[Start of Attachment]

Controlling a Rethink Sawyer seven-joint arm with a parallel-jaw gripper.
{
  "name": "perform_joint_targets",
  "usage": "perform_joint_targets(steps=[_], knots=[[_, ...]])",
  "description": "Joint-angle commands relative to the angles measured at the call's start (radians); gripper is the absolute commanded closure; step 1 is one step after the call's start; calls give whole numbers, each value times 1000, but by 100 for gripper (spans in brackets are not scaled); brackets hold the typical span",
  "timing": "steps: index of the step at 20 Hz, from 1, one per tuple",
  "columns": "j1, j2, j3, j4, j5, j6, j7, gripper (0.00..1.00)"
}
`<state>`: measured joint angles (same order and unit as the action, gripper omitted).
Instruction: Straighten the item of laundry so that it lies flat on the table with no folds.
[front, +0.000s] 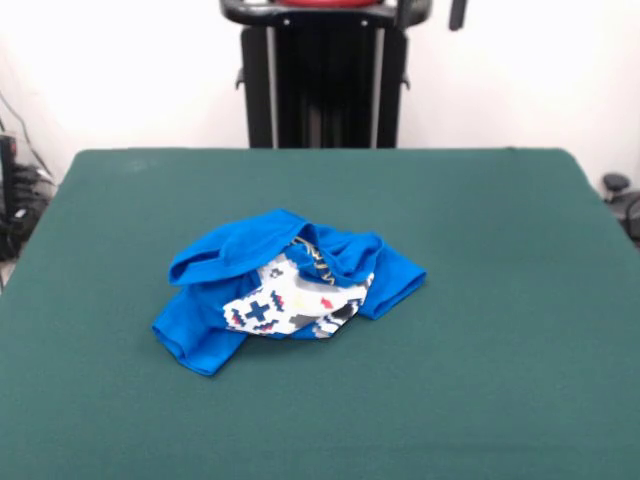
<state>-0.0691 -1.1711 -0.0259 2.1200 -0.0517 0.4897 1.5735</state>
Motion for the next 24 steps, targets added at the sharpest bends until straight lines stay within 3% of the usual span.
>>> perform_joint_targets(steps=[1, 6, 10, 24], knots=[[-39, 124, 33, -19, -55, -89, 109, 0], [-98, 144, 59, -55, -71, -65, 55, 0], [-121, 211, 60, -140, -110, -55, 49, 0], [-299, 336, 203, -279, -140, -6, -92, 0]])
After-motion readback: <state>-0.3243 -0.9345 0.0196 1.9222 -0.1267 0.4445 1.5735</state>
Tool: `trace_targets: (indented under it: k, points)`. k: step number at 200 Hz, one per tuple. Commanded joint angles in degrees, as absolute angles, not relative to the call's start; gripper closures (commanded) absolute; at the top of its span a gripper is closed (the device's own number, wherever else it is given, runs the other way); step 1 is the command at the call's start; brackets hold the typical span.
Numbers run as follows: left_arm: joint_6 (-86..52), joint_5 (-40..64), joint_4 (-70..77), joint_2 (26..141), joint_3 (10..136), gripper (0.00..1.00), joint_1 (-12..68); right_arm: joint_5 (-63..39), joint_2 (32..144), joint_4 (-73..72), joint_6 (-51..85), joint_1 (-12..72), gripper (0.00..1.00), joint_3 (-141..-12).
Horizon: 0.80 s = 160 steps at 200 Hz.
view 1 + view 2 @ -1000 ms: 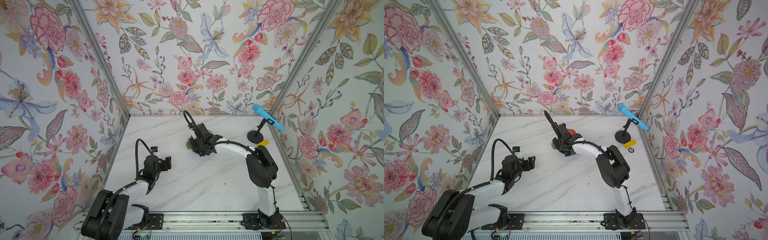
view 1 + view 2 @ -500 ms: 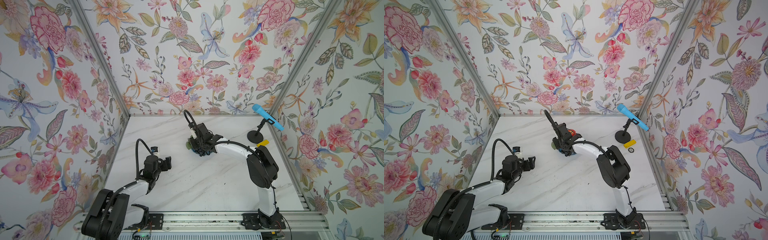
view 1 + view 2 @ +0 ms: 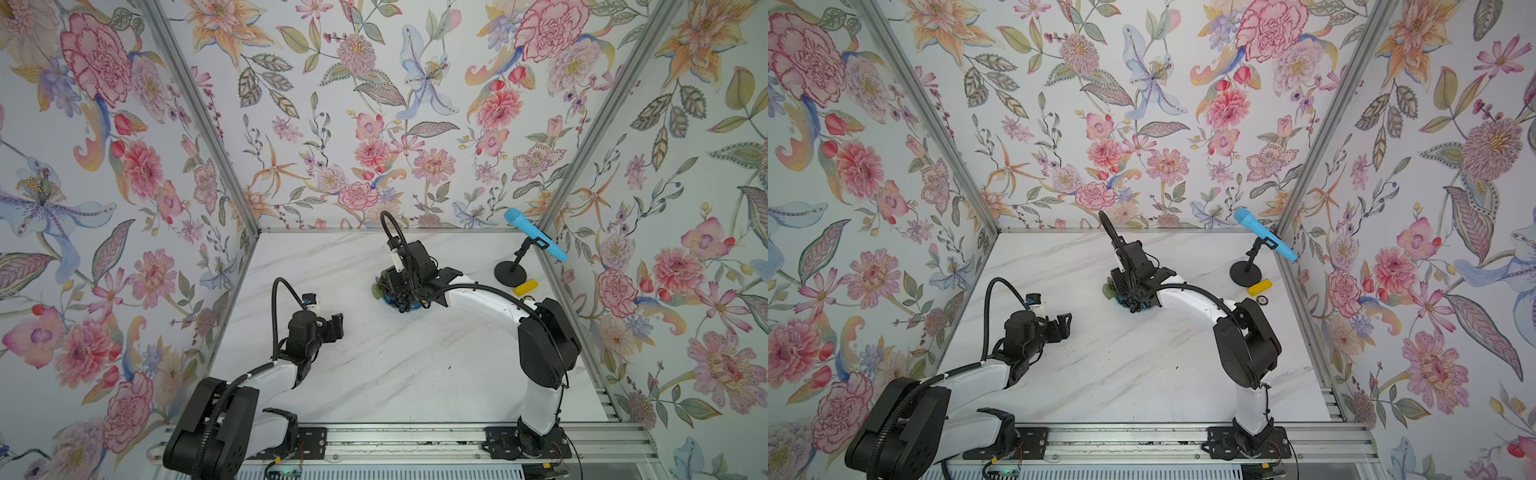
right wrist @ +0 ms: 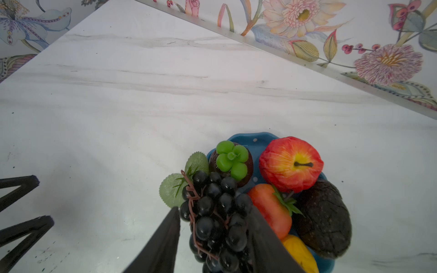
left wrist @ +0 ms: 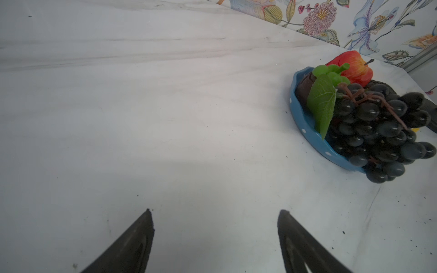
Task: Arrange fruit in a fruit bowl
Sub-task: Place the fruits in the fruit bowl, then reset both arms
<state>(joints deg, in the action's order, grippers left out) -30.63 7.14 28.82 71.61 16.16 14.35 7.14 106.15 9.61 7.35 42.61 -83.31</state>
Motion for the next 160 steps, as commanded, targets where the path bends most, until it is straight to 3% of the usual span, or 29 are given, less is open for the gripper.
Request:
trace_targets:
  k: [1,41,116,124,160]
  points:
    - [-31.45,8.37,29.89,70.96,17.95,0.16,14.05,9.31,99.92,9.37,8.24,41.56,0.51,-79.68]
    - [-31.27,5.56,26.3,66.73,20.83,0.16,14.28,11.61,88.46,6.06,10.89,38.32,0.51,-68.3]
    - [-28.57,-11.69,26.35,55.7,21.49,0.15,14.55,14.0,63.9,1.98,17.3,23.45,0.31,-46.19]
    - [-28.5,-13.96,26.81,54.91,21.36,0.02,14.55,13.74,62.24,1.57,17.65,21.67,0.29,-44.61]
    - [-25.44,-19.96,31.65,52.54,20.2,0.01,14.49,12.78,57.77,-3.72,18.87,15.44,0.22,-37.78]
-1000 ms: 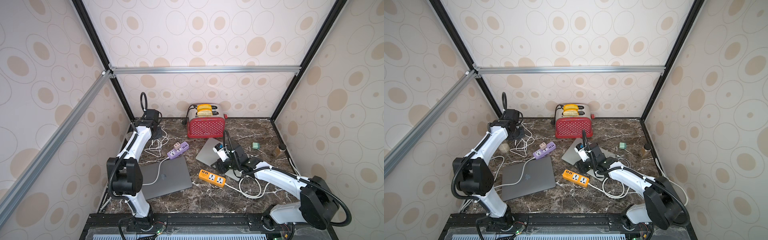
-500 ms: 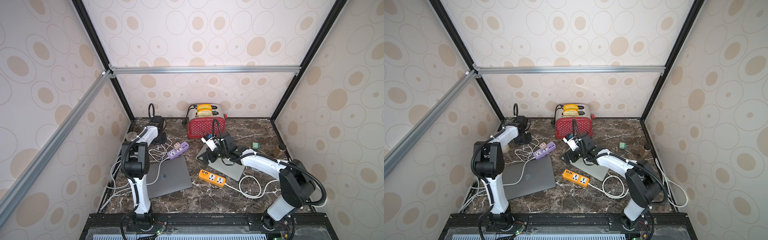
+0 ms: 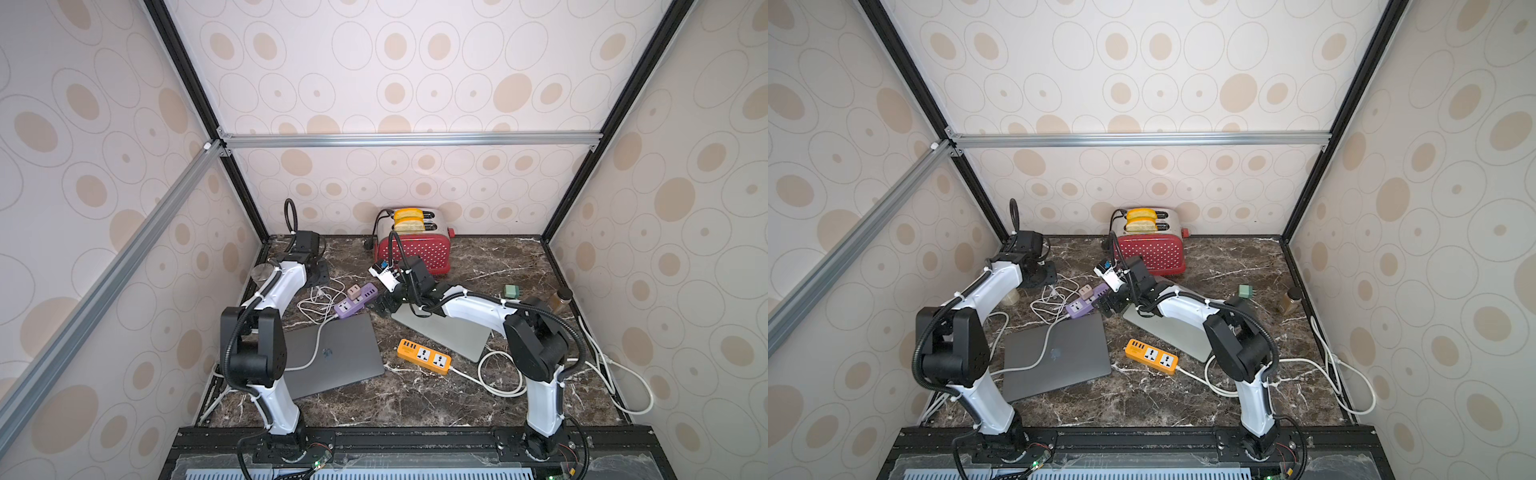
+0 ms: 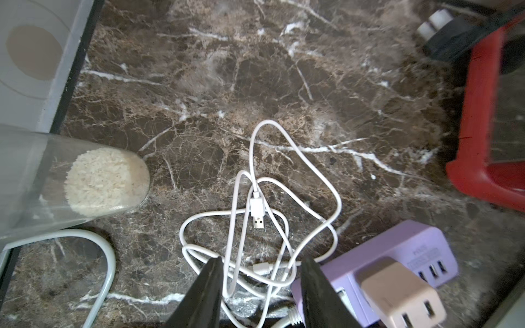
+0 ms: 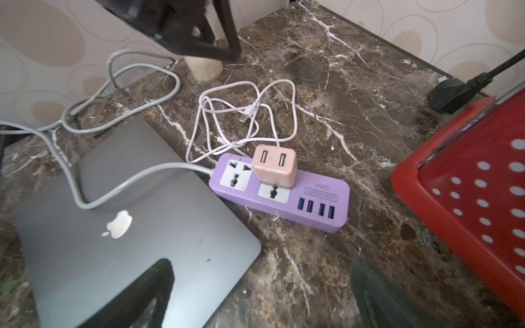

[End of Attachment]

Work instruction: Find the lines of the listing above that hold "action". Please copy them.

Answer for the task:
`<state>`: measured joint angles (same order and unit as the action, gripper omitted).
<state>(joints deg, in the action's order, grippers left out) -30.63 7.14 28.82 71.61 16.16 14.35 7.14 106.15 9.61 7.35 42.61 -83.31</state>

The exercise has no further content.